(Record set)

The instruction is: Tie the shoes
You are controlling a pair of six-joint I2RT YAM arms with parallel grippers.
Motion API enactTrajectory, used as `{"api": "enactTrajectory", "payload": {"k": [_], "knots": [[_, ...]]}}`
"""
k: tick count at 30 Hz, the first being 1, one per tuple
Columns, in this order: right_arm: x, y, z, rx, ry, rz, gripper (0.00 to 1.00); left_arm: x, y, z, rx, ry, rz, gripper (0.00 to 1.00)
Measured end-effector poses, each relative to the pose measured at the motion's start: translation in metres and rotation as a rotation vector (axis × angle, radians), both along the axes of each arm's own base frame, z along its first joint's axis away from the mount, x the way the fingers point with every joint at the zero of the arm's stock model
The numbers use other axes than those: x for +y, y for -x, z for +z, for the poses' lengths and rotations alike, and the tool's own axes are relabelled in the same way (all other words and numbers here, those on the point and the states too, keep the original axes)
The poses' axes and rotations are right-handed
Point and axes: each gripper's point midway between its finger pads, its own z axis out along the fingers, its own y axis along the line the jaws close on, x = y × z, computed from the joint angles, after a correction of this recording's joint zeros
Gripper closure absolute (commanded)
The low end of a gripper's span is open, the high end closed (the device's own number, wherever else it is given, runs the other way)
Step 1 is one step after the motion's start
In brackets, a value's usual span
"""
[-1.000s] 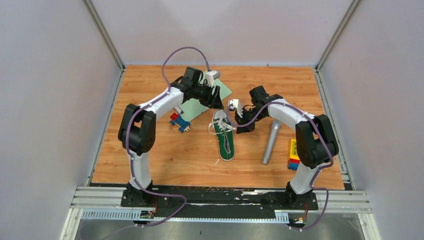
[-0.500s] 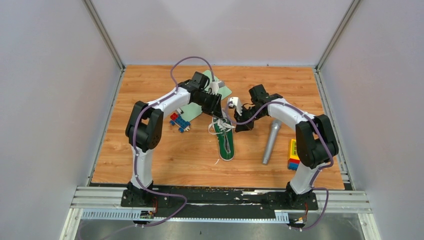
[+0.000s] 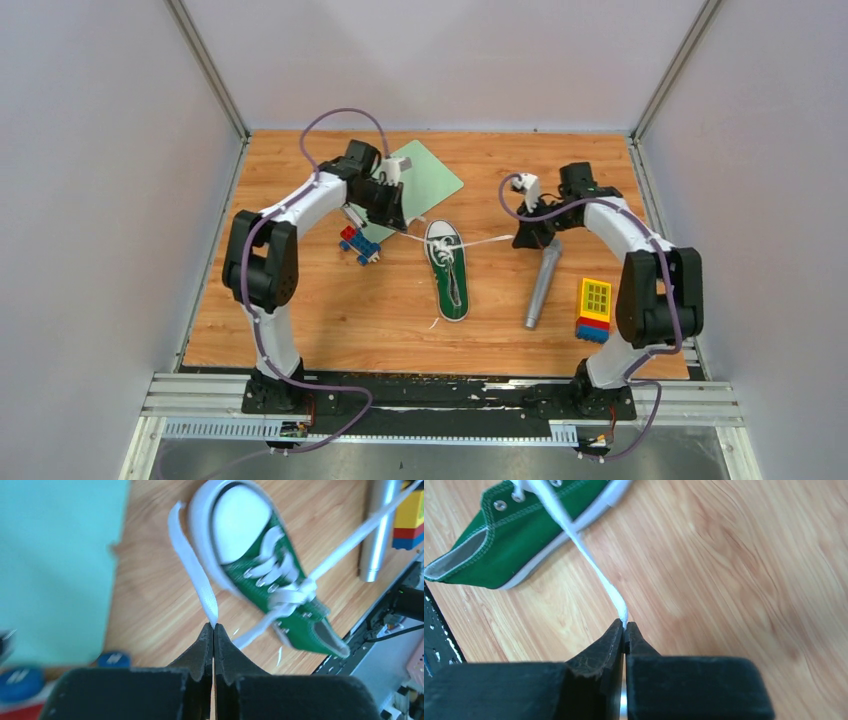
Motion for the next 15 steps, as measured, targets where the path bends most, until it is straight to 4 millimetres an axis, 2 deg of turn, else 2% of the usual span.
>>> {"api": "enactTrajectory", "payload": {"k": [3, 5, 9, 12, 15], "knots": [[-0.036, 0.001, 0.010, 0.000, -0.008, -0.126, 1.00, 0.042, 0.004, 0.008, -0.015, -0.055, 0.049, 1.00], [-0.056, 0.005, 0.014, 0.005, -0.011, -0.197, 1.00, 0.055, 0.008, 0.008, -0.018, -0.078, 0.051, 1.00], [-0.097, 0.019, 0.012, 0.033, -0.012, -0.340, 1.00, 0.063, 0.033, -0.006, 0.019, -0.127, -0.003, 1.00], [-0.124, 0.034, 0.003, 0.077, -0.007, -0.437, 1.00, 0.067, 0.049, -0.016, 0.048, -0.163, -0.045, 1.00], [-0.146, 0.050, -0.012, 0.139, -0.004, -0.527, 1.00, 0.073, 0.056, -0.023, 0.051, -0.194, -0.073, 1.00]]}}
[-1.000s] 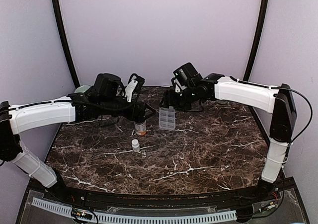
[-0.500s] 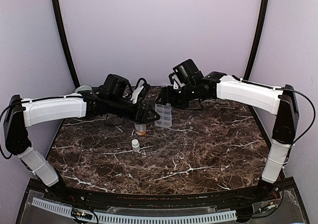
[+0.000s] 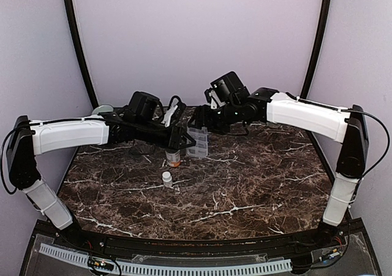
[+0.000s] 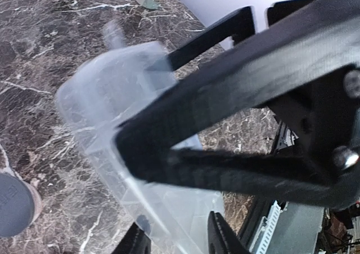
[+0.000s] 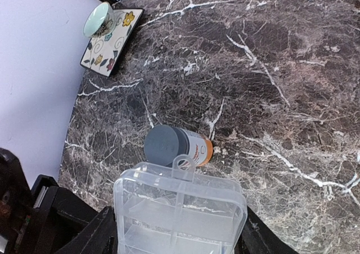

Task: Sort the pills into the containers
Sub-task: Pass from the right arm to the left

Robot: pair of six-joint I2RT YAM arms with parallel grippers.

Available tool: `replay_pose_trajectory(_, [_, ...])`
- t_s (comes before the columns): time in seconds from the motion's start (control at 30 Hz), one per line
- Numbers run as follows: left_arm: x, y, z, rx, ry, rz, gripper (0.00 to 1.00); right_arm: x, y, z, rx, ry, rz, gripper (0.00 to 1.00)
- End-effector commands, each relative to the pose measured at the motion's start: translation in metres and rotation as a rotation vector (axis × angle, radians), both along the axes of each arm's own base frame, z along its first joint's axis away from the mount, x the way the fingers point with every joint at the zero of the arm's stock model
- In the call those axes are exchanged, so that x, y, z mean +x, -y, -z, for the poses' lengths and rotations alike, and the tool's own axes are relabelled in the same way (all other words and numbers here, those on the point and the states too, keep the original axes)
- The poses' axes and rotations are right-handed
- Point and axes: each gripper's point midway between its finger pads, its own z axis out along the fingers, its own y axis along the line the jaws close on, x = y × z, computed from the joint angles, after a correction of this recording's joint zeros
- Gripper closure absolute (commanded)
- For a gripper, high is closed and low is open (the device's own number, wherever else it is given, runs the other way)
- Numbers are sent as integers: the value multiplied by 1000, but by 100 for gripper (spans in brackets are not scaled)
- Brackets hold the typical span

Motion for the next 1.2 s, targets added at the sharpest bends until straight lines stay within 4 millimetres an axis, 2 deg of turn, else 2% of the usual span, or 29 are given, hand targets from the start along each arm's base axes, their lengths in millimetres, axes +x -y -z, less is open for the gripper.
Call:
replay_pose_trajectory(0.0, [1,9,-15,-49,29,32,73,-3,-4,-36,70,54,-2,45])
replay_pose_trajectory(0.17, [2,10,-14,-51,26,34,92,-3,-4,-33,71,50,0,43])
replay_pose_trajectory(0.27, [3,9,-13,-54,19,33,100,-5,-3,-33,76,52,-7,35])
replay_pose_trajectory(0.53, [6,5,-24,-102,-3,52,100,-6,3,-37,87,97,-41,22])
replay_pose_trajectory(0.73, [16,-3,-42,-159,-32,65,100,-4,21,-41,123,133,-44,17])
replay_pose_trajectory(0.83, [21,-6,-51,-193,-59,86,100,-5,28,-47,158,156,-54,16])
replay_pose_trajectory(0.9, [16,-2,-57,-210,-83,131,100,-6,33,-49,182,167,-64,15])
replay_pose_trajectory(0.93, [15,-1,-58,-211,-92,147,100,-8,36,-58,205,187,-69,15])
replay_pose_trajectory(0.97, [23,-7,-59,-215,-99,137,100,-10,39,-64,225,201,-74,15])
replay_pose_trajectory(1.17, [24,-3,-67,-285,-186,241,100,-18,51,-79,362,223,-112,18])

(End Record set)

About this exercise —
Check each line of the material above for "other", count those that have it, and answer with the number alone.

Reply to the exercise —
4